[WHAT IS BEING ASKED] Starting with the opening line of the material, restate every line word for word, and end on the line containing "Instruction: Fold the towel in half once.".
****************
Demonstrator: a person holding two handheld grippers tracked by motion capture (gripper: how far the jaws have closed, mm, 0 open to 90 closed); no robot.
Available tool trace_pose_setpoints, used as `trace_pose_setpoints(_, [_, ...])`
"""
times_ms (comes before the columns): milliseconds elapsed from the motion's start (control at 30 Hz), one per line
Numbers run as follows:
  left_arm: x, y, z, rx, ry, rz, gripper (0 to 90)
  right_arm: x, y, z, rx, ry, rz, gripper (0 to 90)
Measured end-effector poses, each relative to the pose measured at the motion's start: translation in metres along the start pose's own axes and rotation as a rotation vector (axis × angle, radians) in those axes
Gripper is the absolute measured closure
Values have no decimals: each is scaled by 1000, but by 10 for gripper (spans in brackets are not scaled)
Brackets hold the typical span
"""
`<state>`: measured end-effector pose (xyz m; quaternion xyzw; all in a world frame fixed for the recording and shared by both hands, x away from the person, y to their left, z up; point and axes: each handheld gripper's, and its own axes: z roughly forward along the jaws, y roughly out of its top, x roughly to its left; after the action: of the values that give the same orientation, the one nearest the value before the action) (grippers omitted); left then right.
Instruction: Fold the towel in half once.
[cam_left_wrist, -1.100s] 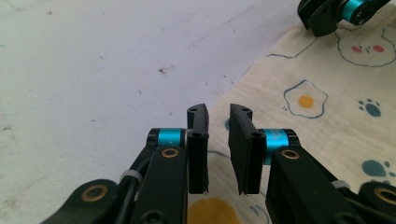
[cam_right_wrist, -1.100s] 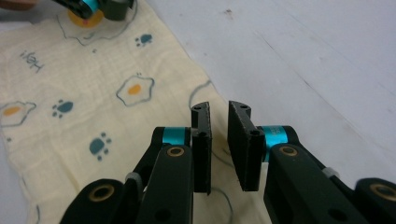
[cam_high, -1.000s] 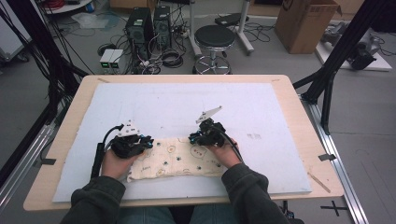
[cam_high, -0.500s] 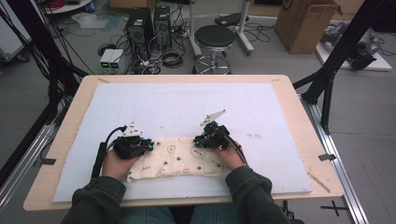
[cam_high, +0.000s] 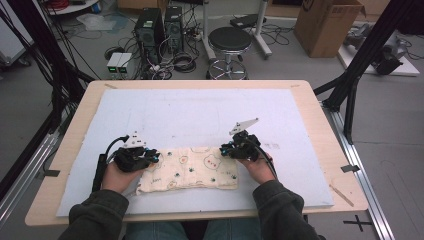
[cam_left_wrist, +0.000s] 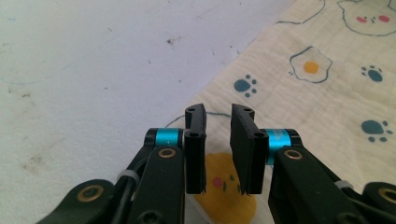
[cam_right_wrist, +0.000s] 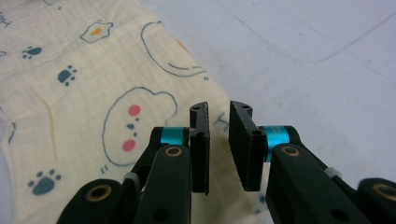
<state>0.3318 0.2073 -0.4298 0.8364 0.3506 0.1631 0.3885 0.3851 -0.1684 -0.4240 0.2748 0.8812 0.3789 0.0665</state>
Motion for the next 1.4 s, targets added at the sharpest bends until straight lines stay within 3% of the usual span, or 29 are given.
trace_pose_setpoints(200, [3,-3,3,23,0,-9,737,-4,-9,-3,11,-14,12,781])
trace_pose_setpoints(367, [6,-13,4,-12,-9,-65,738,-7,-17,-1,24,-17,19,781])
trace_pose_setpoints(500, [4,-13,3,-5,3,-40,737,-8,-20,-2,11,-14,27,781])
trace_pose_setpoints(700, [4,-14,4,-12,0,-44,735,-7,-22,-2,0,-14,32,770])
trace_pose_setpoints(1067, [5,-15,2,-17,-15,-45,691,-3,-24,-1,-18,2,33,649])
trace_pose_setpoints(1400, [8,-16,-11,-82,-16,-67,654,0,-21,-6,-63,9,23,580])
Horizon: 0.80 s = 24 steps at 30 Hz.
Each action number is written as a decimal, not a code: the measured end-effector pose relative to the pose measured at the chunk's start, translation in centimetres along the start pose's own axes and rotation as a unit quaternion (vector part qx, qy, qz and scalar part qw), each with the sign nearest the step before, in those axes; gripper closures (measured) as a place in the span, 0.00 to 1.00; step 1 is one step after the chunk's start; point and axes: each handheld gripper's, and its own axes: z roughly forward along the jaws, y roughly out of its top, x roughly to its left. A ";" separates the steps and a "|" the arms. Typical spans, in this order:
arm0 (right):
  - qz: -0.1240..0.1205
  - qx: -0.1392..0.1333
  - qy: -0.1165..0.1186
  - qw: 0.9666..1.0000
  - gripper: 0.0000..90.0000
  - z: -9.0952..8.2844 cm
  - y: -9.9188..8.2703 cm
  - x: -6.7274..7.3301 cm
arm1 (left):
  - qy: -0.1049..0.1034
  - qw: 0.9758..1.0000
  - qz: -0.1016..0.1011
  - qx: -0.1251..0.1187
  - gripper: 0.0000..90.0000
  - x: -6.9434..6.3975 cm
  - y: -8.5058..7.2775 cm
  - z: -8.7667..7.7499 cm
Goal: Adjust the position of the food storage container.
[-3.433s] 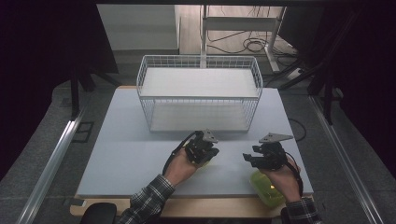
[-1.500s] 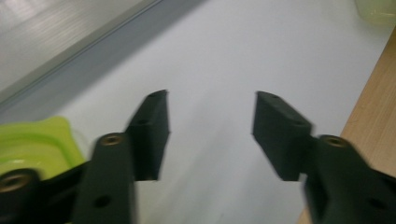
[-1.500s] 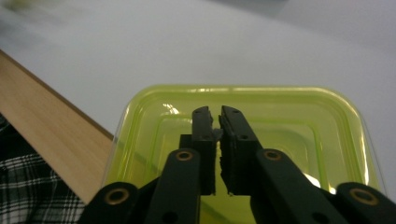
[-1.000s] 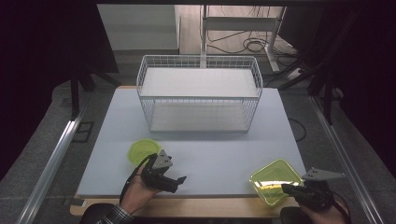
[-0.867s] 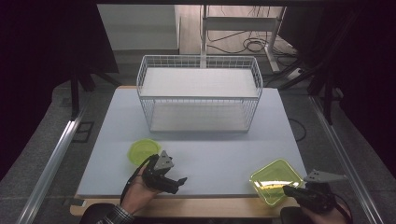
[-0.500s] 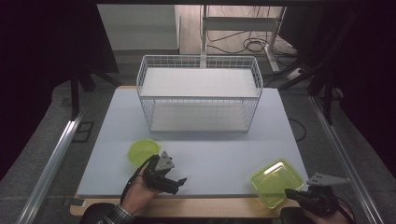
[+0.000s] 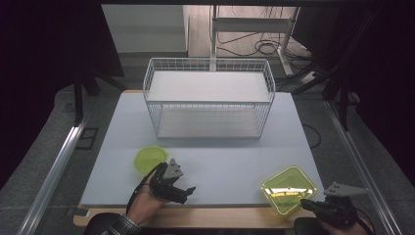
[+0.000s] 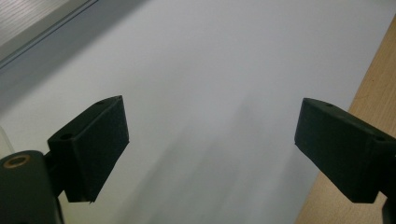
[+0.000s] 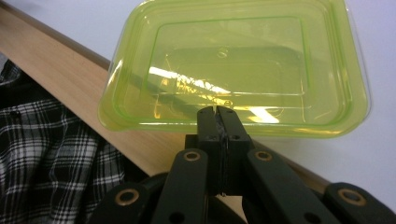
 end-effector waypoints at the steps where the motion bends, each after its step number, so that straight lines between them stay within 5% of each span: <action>1: -0.001 -0.002 0.000 1.000 0.98 0.2 0.1 0.0 | -0.001 1.000 -0.001 0.000 0.11 0.0 0.0 0.0; 17: -0.010 -0.032 0.010 0.999 0.98 3.9 3.6 -0.1 | -0.004 1.000 -0.011 0.004 0.10 0.1 0.0 0.4; 24: -0.009 -0.013 0.026 1.000 0.98 5.8 5.7 -0.4 | 0.003 1.000 -0.022 0.008 0.09 0.2 0.0 0.4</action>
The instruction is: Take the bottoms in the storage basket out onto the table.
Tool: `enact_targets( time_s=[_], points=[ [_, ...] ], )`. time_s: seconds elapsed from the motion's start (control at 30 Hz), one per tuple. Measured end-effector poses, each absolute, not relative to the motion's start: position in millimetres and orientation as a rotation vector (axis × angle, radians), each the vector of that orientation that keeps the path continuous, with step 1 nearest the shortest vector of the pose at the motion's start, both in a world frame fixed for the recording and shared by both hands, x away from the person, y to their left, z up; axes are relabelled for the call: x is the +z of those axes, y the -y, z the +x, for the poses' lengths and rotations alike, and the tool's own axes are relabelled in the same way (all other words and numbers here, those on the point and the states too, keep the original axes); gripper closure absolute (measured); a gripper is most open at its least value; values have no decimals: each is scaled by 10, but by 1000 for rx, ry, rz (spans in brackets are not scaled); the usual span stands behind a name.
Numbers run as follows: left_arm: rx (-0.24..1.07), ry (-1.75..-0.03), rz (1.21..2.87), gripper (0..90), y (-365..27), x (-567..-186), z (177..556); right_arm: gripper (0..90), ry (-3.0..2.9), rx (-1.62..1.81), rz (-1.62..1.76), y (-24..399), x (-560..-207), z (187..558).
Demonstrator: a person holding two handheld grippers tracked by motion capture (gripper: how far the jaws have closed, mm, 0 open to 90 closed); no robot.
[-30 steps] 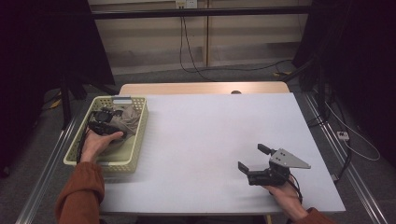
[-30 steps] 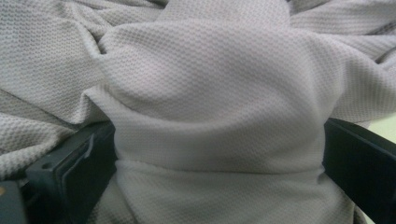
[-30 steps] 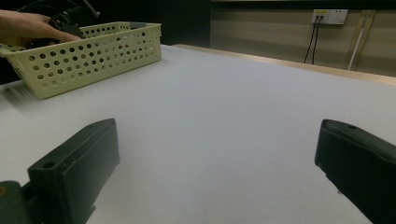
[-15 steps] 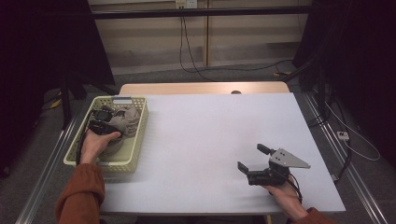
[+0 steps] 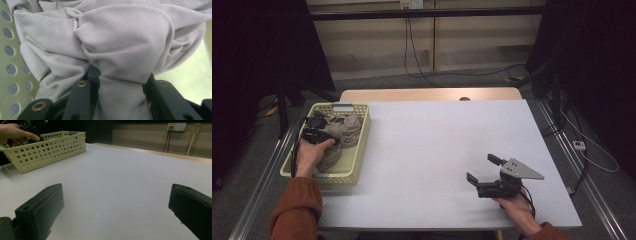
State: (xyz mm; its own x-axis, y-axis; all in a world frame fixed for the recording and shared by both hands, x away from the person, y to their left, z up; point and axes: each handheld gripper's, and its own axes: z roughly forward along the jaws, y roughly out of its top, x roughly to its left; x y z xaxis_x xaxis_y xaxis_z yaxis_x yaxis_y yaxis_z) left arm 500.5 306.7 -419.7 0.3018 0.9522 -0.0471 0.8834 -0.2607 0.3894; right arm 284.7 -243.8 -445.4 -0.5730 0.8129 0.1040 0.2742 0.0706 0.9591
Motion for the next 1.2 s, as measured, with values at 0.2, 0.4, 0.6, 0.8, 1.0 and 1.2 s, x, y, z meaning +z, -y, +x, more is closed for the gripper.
enact_targets(
  time_s=[0.2, 0.4, 0.6, 0.8, 1.0, 1.2],
  points=[
    [333, -1653, 2168, 658, -3113, -4115, 4984, 0, -1888, 1520, 1077, 2439, -4453, 2845],
    [373, -1621, 2096, 657, -3155, -4026, 4929, 0, -1888, 1520, 1081, 2438, -4455, 2848],
    [401, -1586, 2047, 657, -3177, -3963, 4879, 0, -1892, 1520, 1080, 2434, -4456, 2847],
    [430, -1549, 1996, 658, -3165, -3898, 4825, 0, -1890, 1521, 1080, 2435, -4456, 2847],
    [470, -1511, 1956, 657, -3123, -3846, 4766, 0, -1889, 1522, 1082, 2435, -4455, 2846],
    [497, -1472, 1925, 657, -3110, -3799, 4698, 0, -1888, 1521, 1085, 2436, -4456, 2848]
  ],
)
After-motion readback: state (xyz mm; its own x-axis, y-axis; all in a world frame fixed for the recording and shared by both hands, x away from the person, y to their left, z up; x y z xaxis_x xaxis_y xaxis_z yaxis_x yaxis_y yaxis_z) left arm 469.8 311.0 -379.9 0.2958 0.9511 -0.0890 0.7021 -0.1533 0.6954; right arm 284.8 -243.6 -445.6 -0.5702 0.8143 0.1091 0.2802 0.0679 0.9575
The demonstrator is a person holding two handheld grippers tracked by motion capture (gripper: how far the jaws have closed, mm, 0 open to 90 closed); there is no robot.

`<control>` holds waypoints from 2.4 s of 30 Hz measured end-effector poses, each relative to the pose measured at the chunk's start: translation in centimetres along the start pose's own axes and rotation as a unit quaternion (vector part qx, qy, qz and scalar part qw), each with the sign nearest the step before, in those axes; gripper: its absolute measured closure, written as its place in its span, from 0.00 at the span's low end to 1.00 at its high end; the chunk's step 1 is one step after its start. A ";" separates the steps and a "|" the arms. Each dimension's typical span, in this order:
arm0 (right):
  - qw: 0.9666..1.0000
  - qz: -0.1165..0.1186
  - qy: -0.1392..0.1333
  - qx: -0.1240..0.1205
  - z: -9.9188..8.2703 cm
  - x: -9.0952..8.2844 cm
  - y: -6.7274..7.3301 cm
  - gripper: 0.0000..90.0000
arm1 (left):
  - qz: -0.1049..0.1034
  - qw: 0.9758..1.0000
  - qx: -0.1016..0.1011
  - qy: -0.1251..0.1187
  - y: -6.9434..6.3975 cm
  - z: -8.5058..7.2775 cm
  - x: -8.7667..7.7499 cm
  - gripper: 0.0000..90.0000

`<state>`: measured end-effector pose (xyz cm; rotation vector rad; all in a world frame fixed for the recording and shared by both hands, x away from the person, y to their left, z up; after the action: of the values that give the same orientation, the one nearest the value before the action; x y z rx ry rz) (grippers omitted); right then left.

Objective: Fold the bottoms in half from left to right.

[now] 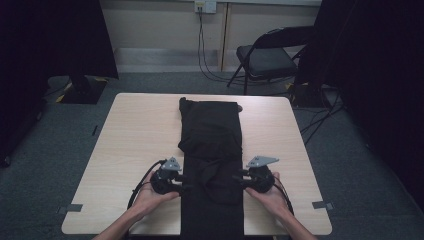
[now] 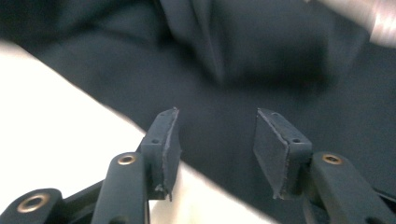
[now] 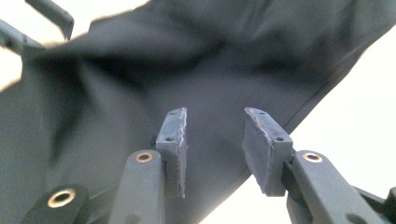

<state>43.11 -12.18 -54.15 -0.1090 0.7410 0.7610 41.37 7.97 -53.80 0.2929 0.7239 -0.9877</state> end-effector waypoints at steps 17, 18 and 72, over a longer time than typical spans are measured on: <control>0.998 -0.046 -0.045 0.029 9.2 5.6 -5.9 0.33 | 0.107 0.992 -0.036 -0.055 10.5 5.4 2.5 0.46; 0.997 -0.045 -0.043 0.036 9.0 6.2 -6.1 0.33 | 0.109 0.992 -0.041 -0.050 11.0 5.1 2.9 0.44; 0.983 0.035 -0.179 -0.013 12.3 -7.3 1.4 0.83 | 0.015 0.985 0.045 -0.163 -2.0 9.5 -6.1 0.89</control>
<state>45.65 -11.20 -40.00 0.0301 0.3940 0.8297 41.62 5.84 -42.60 0.2133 0.3768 -1.0110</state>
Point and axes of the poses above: each handheld gripper's, and its own axes: x roughly forward along the jaws, z roughly out of its top, y roughly to its left, the point moved 10 cm from there along x, roughly forward along the jaws, and after that the axes turned 6 degrees about x, right-handed, at the moved point
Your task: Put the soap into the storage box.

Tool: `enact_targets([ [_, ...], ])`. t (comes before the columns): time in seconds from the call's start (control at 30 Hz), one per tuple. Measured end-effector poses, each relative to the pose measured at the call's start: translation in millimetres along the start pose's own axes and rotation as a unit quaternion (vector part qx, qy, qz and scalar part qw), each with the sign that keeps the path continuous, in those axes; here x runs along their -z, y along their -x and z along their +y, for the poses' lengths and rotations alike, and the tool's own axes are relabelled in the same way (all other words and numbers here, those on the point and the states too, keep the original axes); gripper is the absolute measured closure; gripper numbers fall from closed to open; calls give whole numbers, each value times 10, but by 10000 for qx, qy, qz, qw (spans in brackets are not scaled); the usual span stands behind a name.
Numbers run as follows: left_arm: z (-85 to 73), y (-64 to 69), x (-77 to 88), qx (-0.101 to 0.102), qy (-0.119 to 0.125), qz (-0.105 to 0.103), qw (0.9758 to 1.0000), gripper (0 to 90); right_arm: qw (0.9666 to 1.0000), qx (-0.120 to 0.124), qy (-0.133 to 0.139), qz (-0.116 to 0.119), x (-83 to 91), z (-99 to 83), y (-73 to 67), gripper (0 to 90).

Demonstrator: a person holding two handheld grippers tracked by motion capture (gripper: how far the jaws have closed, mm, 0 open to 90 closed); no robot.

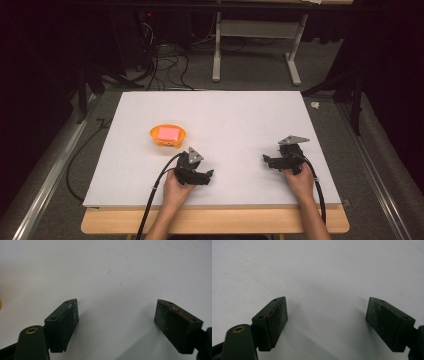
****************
[FINISHED TASK]
Demonstrator: a person holding two handheld grippers tracked by motion capture (gripper: how far the jaws have closed, mm, 0 open to 90 closed); no robot.
Available tool trace_pose_setpoints, used as `trace_pose_setpoints(_, [_, ...])`
"""
times_ms (comes before the columns): milliseconds elapsed from the motion's start (control at 30 Hz), one per line
Numbers run as follows:
  left_arm: x, y, z, rx, ry, rz, gripper (0 to 90)
  right_arm: x, y, z, rx, ry, rz, gripper (0 to 90)
Measured end-effector poses, each relative to the pose measured at the motion's start: translation in metres along the start pose's own axes and rotation as a rotation vector (axis × angle, radians) in those axes
Gripper is the absolute measured closure
Values have no decimals: each is scaled by 1000, but by 10 for gripper (spans in brackets are not scaled)
Brackets hold the typical span
"""
`<state>`: measured end-effector pose (xyz m; quaternion xyzw; all in a world frame fixed for the recording and shared by both hands, x away from the person, y to their left, z up; point and axes: each handheld gripper's, and its own axes: z roughly forward along the jaws, y roughly out of its top, x roughly to its left; after the action: of the values that give the same orientation, the one nearest the value before the action) (grippers omitted); left then right.
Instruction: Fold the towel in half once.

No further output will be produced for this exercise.